I went to an all girls school. An all girls RC school run by nuns. For some men that apparently means that from the age of 11 I was gagging for sex.

We had the flasher, he was in a block of flats and the bus stopped outside, we got in trouble because he flashed for a week and no one told the school, police or parent. One day Sr Mary Dominic took the bus home.

Teachers going to the pub at lunchtime.

Lech of an English teacher, I was squatting between two desks talking to the two girls sitting at he desk, he came over, bent down and wrapped his legs around me, I could feel his erection in my back, None of us said anything.

He would give us regular spelling tests and the words included things like 'buxom' he would then suggest sentences the word could be used in.

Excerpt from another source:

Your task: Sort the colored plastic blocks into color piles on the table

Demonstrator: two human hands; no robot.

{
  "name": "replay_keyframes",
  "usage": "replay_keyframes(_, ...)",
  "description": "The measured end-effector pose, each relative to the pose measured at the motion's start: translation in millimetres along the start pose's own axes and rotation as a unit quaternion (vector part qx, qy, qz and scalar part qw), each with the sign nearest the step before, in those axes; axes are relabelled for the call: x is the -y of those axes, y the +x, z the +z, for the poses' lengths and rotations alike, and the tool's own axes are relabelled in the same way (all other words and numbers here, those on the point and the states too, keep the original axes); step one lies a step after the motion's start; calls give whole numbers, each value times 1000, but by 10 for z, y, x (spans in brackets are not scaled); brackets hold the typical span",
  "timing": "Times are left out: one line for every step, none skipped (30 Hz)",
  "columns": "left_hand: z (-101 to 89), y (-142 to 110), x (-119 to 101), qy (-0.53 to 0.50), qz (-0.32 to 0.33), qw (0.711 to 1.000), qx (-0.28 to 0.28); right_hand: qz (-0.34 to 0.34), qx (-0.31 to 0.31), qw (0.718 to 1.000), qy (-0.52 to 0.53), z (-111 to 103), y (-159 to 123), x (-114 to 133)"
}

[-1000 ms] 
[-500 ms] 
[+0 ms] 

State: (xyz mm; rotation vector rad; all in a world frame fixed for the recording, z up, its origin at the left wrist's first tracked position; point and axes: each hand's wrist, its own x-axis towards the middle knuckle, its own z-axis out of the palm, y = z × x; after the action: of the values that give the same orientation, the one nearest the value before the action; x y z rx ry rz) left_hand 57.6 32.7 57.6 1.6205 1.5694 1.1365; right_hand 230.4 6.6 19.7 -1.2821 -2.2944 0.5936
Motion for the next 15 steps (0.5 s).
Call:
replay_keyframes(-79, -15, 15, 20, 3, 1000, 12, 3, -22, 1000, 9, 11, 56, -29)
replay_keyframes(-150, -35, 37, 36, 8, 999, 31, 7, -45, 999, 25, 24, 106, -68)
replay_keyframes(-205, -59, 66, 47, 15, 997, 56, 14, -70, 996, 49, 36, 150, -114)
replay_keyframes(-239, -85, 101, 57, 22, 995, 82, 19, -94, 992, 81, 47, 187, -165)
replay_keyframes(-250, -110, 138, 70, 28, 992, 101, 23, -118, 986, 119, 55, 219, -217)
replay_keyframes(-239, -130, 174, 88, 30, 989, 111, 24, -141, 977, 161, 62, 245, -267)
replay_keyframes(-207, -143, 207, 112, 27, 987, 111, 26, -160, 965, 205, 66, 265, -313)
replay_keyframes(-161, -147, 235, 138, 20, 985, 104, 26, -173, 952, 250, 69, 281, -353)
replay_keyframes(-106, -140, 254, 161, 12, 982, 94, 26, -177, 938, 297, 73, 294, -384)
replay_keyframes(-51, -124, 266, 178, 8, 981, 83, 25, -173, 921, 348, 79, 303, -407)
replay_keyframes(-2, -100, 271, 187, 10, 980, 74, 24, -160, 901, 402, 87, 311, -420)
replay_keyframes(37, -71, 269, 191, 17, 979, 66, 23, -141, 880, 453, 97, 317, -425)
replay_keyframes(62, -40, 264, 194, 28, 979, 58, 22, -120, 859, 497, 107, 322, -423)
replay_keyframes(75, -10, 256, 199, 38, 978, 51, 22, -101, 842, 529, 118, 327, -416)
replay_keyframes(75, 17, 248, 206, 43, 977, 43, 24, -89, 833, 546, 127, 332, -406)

I don't remember being academically disadvantaged though for being a girl, but perhaps I was and it was just so normalised that I didn't register it.

In September 2012 I was doing some supply at an FE college and two things rankled so I wrote a very nice email to the head of sport and got a very nice reply.

The first hing that annoyed me was a poster for boxing to keep fit, it had pictures of three men with those big belts they win. In the blurb it was made clear that boxing was open to both men and women, I suggested he was unintentionally sexist as Nicola Adams had just won a gold Olympic medal and whatever the men had achieved she will always be the first woman to win an Olympic gold medal for boxing.

The second thing was a round up of sports in the college, the men's basketball team had defended heroically to get to a final, the women's team had done well to get as far as a semi final. I pointed out that until that game the men's and women's team were at the same stage so both teams should have been fighting heroically.

The reply, as I said was nice and had opened the eyes to the head of sports to unintended sexism.

DancelikeEmmaGoldman · 25/04/2018 06:22

In my last year at school there were two girls in chemistry and the teacher told us that "girls couldn't do chemistry". As it happened we both did well; in my instance it was mostly out of spite.

I remember commenting on a text I was reading for class which talked about "the Aboriginal people and their women".

In a class on ethics (which was thinly disguised religious instruction), we had a session on "perversion", which encompassed homosexuality and single motherhood.